> [THE TASK] Below are some records. Return exactly the lines from the one with "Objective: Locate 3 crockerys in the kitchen" to the one with "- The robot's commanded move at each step", and nothing else.

> [RECORDS FOR THIS TASK]

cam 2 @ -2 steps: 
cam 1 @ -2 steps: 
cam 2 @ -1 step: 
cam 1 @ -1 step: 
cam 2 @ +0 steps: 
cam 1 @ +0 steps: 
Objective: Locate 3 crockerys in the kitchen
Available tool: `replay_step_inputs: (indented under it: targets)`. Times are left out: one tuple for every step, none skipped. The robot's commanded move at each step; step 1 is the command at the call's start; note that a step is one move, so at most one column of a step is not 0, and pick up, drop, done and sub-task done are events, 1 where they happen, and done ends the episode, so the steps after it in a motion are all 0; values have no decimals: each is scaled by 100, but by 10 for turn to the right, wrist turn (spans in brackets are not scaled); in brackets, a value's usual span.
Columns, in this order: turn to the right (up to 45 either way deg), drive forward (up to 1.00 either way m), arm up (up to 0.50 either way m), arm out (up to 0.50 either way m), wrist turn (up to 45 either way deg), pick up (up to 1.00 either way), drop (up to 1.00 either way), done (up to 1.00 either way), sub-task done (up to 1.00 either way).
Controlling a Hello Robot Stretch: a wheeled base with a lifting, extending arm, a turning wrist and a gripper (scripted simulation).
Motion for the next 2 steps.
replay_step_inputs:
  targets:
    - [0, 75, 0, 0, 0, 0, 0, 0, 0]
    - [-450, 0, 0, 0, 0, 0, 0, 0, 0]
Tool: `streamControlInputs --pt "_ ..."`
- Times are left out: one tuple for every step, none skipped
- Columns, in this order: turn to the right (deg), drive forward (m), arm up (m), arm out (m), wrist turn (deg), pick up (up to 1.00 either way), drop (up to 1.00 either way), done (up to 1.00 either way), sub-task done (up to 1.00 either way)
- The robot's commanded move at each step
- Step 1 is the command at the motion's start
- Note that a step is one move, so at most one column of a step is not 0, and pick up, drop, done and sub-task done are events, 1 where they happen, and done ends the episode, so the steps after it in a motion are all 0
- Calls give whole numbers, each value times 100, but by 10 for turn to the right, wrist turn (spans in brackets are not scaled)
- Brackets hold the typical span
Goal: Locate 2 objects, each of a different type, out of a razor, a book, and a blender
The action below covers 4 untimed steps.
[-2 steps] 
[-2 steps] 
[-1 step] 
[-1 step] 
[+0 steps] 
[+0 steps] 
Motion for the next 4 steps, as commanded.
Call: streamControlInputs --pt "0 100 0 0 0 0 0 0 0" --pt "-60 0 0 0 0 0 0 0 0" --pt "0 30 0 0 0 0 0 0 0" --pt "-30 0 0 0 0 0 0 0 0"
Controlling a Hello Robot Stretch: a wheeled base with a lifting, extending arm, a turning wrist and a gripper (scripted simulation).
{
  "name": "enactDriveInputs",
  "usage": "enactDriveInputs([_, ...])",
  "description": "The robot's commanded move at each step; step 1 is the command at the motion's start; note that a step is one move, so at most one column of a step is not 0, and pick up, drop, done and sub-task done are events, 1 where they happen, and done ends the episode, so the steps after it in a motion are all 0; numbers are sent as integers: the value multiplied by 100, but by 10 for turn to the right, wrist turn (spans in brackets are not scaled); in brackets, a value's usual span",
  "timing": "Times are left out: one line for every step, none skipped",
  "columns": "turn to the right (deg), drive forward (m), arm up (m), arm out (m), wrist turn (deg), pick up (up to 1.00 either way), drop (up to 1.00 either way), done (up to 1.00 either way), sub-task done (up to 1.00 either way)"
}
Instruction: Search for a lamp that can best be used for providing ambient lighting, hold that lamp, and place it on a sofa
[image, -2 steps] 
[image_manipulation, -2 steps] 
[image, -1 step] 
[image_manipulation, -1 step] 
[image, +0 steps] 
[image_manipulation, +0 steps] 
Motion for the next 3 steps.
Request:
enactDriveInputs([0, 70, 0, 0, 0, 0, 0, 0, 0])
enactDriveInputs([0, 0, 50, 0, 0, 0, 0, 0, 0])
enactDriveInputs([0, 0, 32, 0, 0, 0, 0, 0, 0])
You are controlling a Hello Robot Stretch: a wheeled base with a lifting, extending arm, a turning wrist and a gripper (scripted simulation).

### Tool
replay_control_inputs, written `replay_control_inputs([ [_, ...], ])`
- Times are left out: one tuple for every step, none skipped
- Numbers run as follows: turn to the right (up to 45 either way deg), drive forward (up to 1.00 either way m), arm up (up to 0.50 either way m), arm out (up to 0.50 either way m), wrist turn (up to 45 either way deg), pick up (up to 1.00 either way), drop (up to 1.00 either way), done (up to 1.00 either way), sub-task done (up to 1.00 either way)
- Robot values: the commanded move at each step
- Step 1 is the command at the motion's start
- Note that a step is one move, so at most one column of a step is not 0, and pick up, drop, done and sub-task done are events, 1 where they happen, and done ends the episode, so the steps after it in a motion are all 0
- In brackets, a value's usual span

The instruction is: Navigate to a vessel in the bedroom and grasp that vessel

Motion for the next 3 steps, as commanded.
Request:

> [RESPONSE TO THIS EXERCISE]
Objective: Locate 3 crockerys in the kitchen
Available tool: `replay_step_inputs: (indented under it: targets)`. Times are left out: one tuple for every step, none skipped. The robot's commanded move at each step; step 1 is the command at the call's start; note that a step is one move, so at most one column of a step is not 0, and pick up, drop, done and sub-task done are events, 1 where they happen, and done ends the episode, so the steps after it in a motion are all 0; values have no decimals: each is scaled by 100, but by 10 for turn to the right, wrist turn (spans in brackets are not scaled); in brackets, a value's usual span.
Columns, in this order: turn to the right (up to 45 either way deg), drive forward (up to 1.00 either way m), arm up (up to 0.50 either way m), arm out (up to 0.50 either way m), wrist turn (up to 45 either way deg), pick up (up to 1.00 either way), drop (up to 1.00 either way), done (up to 1.00 either way), sub-task done (up to 1.00 either way).
Controlling a Hello Robot Stretch: a wheeled base with a lifting, extending arm, a turning wrist and a gripper (scripted simulation).
Motion for the next 2 steps.
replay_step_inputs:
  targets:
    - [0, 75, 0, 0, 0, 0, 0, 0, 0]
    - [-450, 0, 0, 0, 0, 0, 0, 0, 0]
Tool: `streamControlInputs --pt "_ ..."`
- Times are left out: one tuple for every step, none skipped
- Columns, in this order: turn to the right (deg), drive forward (m), arm up (m), arm out (m), wrist turn (deg), pick up (up to 1.00 either way), drop (up to 1.00 either way), done (up to 1.00 either way), sub-task done (up to 1.00 either way)
- The robot's commanded move at each step

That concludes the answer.